A woman shops in a supermarket in London, Britain April 11, 2017. REUTERS/Neil Hall

An index of consumer confidence produced by polling firm YouGov fell back to just above levels last seen just after last year’s shock referendum decision to leave the European Union.

“Our preliminary assessment is that economic growth will fall sharply over the coming months and the country will only be saved from recession by strong international trade,” said Douglas McWilliams, deputy chairman at the Centre for Economics and Business Research which produces the index with YouGov.

Prime Minister Theresa May’s failure to secure a parliamentary majority in the June 8 election, raising the prospect of a weak government, weighed on consumers who were already feeling the strain of higher inflation and weak wage growth, YouGov said.

“But the real cause for alarm will be the cooling of the property market, as this is one of the key things that has propped up consumer confidence over the past few years,” Stephen Harmston, head of YouGov Reports, said.

YouGov’s conclusions were based on data collected between June 9 and June 21. The online polling company conducts around 6,000 online surveys a month.

Britain’s housing market has come under pressure in recent months. Mortgage lender Nationwide has reported three successive monthly falls in house prices for the first time since 2009, while rival Halifax says annual growth is the lowest since 2013.

Britain’s economy as a whole initially withstood the shock of the Brexit vote but lost much of its momentum in early 2017.

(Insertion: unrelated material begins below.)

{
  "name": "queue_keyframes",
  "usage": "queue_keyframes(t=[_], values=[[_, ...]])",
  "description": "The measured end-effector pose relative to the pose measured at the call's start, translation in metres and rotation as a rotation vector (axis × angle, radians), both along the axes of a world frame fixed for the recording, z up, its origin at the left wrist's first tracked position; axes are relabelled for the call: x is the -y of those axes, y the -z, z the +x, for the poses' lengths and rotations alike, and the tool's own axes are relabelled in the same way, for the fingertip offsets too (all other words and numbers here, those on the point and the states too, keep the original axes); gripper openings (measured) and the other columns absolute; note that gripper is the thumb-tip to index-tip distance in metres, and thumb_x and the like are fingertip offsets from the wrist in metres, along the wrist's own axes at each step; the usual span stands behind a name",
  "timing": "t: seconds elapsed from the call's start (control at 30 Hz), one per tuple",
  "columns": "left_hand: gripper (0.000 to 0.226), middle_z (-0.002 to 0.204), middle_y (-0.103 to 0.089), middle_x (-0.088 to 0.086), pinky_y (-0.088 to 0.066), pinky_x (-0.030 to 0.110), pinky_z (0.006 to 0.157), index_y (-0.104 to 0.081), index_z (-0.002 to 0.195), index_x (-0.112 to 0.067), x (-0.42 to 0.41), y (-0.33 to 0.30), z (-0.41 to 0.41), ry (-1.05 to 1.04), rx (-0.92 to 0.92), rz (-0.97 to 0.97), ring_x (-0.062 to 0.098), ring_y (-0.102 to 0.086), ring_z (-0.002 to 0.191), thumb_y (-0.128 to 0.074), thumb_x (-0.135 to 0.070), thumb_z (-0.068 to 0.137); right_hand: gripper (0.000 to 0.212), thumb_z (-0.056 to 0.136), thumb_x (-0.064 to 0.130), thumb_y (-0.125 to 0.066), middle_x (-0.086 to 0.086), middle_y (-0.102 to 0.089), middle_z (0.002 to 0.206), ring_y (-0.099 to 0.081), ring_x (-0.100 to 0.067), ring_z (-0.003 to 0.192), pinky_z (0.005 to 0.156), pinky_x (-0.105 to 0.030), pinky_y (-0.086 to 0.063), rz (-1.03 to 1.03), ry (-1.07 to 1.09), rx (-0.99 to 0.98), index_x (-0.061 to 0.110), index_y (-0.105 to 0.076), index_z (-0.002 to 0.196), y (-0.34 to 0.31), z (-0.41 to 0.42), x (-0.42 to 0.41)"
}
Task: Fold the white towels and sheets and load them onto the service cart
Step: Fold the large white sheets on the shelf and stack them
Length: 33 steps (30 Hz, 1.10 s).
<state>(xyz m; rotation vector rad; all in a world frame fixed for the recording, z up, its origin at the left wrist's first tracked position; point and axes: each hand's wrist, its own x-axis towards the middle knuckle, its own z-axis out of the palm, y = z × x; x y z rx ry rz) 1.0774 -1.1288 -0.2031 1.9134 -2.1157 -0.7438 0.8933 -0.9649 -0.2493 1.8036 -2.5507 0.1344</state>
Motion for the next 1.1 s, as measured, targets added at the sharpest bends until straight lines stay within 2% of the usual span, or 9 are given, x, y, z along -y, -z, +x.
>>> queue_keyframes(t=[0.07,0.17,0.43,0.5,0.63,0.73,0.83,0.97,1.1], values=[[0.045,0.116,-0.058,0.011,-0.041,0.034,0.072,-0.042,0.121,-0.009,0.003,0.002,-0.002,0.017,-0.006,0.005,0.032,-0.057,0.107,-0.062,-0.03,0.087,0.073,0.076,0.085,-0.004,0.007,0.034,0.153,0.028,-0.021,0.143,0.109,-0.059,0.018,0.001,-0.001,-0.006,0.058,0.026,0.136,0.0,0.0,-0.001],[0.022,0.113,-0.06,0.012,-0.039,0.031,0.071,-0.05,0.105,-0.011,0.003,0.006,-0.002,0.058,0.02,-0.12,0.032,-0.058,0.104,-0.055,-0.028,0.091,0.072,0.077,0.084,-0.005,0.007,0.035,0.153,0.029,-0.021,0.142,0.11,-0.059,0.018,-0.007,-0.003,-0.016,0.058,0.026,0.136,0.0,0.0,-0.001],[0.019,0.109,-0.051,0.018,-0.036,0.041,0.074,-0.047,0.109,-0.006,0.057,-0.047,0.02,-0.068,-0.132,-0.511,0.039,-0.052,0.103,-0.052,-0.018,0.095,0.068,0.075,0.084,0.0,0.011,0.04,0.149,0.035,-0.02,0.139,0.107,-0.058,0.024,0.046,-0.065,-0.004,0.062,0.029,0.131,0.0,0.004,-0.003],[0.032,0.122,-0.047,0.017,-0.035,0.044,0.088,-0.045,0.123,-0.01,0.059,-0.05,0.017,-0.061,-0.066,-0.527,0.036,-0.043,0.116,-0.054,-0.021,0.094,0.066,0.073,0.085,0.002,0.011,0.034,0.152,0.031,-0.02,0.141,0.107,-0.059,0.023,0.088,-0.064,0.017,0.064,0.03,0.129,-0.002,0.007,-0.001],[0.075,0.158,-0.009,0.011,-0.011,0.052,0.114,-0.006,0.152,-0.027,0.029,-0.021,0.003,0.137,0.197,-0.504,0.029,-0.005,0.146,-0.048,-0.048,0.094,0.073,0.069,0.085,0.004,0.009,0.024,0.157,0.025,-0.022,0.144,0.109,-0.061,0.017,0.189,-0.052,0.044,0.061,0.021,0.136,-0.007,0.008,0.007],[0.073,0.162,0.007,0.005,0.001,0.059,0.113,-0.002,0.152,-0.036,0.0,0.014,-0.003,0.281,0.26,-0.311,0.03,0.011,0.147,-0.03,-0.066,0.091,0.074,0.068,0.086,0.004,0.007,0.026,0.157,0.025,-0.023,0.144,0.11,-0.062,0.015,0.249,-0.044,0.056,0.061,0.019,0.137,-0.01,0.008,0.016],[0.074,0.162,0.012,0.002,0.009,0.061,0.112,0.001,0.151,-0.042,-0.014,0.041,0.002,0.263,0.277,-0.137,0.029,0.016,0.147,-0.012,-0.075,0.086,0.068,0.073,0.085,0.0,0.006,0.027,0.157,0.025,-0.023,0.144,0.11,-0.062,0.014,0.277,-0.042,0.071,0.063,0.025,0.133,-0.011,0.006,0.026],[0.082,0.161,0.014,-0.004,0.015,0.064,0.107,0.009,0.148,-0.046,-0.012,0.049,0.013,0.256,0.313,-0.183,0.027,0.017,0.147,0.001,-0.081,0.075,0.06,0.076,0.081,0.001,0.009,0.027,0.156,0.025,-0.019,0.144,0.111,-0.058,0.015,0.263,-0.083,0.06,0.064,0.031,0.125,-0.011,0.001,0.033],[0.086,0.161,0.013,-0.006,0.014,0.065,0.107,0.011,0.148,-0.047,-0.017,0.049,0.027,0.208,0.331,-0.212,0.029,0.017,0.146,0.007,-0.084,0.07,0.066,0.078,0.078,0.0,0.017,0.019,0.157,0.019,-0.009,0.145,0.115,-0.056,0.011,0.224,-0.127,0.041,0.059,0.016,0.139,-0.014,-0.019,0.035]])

The combination of slow growth and high inflation has put the Bank of England in a difficult spot. Its interest-rate setters split 5-3 this month on the need to raise borrowing costs to see off a rise in inflation. The BoE is waiting to see if exports can offset weaker consumer demand.

There was some more encouraging economic news on Tuesday from jobs website Adzuna. For the past two years it has reported year-on-year declines in available wages. May’s decline of 1.0 percent was the joint-smallest since July 2015.